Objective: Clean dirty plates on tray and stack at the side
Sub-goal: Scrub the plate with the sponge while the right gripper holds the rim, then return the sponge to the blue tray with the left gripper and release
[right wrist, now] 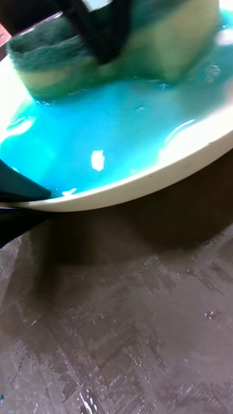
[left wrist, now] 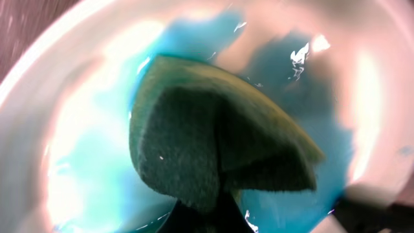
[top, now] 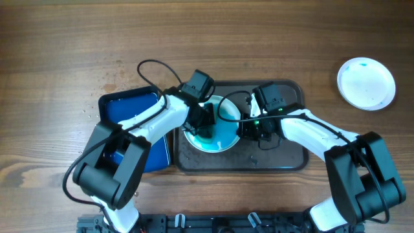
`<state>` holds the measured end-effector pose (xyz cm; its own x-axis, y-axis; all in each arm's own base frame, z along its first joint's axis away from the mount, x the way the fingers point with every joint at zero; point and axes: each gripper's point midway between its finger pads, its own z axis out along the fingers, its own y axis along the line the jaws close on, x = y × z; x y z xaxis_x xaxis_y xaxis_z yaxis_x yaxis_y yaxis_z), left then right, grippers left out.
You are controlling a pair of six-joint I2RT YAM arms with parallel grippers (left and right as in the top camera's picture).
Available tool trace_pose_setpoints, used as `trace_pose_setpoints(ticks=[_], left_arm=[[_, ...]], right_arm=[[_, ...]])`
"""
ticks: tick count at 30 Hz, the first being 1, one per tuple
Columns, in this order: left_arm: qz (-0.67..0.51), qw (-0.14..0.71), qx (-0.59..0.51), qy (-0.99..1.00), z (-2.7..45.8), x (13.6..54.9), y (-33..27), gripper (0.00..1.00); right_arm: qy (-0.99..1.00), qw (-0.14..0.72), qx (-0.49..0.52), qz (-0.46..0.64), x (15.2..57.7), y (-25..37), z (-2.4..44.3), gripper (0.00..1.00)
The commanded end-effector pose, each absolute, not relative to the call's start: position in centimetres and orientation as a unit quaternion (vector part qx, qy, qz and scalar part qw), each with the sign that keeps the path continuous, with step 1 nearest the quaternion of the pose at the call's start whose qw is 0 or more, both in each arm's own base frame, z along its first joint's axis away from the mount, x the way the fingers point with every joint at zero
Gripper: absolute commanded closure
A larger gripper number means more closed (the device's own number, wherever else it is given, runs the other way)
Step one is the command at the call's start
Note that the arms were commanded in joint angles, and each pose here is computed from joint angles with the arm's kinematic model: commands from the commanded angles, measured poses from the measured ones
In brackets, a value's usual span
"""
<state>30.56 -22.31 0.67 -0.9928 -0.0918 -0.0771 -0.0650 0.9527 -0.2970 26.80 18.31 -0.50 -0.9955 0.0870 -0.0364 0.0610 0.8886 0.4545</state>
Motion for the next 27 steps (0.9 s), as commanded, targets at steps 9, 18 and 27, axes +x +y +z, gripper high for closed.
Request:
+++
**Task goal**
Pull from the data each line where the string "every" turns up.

**Problem solution**
`<state>` holds the measured end-effector pose (xyz cm; its own x-axis, y-axis; all in each arm's own base frame, z along its first joint's axis away from the mount, x the way the fingers point with every joint at zero; point and axes: each gripper's point midway between its finger pads, its own z axis out along the fingers, its own y axis along the line the jaws close on, x = y × z; x y z xaxis_x xaxis_y xaxis_z yaxis_x yaxis_y yaxis_z), left then right, grippers left out.
The commanded end-effector pose, each absolute, not relative to the call's start: position in centimetres and orientation as a unit quaternion (vector part qx, qy, qz and scalar part qw), each with the sign that keeps the path continuous, with step 1 nearest the quaternion of the pose at the call's start whose qw is 0 or more, both in each arm's own base frame, z along its first joint's axis away from the mount, x the way the fingers point with every joint at zero

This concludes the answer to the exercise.